Government has begun the consultation process with regards to the Integrated Resource Plan (IRP), Energy Minister Jeff Radebe said on Thursday.
“We have embarked on the consultation process of the IRP which will also indicate the energy mix that we need for the next few years,” said Minister Radebe.
Addressing a media breakfast session at the department’s Independent Power Producer (IPP) office in Tshwane, Minister Radebe said the Department of Energy (DoE) is steadily working towards concluding the review of the IRP by no later than mid-August this year.
In December 2017, Cabinet announced the approval of the reviewed plan that determines the country’s long term electricity demand.
“In terms of timeline I intend to go to Cabinet by mid-August 2018 which means that the technical report which is virtually ready will start the process within government but also a public process that will include consultation with Nedlac [National Economic Development and Labour Council],” said the Minister.
Minister Radebe also said that South Africa intends to build a new oil refinery as part of ensuring the country’s energy supply.
“It’s our intention as well to ensure that we build a refinery. We cannot just sit by and observe processes going on in the world, and we need to do something as well for our own energy security of supply,” said the Minister.
The DoE is intent on developing a new oil refinery implementation framework that will assist the country to start looking at having its own oil refinery.
In the DoE Budget Vote speech in 2017, government said that South Africa is ready for a new refinery investment.

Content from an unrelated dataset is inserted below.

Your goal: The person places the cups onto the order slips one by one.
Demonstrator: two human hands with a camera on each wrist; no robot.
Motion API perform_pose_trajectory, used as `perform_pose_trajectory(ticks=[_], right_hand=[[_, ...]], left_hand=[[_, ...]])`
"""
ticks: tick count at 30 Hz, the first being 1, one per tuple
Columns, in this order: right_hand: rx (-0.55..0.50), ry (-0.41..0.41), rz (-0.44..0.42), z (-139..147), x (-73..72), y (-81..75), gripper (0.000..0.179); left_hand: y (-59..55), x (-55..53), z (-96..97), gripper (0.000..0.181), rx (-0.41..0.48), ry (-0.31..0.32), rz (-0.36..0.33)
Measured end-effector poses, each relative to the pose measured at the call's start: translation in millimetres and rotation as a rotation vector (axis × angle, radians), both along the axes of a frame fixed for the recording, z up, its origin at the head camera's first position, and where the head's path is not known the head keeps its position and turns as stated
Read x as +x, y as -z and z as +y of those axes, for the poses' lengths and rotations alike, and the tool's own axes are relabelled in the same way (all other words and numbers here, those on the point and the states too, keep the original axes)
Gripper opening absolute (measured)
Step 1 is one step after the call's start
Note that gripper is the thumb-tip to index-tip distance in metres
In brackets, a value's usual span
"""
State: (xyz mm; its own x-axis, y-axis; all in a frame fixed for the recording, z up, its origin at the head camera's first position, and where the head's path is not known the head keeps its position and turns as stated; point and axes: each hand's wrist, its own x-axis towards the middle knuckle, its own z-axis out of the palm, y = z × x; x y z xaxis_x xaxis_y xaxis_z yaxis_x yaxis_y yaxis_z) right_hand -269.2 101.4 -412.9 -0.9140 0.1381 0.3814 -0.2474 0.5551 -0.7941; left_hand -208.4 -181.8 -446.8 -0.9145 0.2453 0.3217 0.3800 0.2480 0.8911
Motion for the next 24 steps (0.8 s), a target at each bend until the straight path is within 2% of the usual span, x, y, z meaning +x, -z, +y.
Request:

The United States recently announced its decision to reinstate sanctions on Iran that would have an impact on crude oil supply.
Deputy Director General at the department, Tseliso Maqubela, said South Africa currently has no crude oil imports from the Middle Eastern country.
“Currently there are no crude oil imports that come from Iran. In as far as the immediate impact of the sanctions being imposed by the US, the impact is only going to be felt on price off crude oil. There are indications that it will go up. But in as far as supply of crude oil to South Africa, there’s no immediate impact,” said Maqubela.
The DDG further added that the country is not meeting the demand for petroleum products and is currently importing more than a quarter of its petroleum products.
“It’s about the growth of demand which outstrips what the refineries can supply in South Africa. The economy has grown and so has demand for petroleum products,” said Maqubela.
South Africa has no crude oil reserves of its own and about 60% of its crude oil requirements are met by imports from the Middle East and Africa. Crude oil is refined at South Africa’s four crude oil refineries.
The country imports crude oil from three countries mainly Saudi Arabia, Nigeria and Angola.
“We’ve reached a stage in South Africa where we import more than a quarter of our petroleum products requirement, hence the need to look into the refinery framework.”
He further added that geopolitical developments in the Middle East will cost consumers at the pumps going into the future.
“Developments particularly in the middle East are not going to bring good news for our petroleum products prices,” he said.
Thursday’s media engagement session was held at a time when the department marks Energy Month. The month is observed every year in May where the DoE makes citizens aware of issues relating to energy efficiency.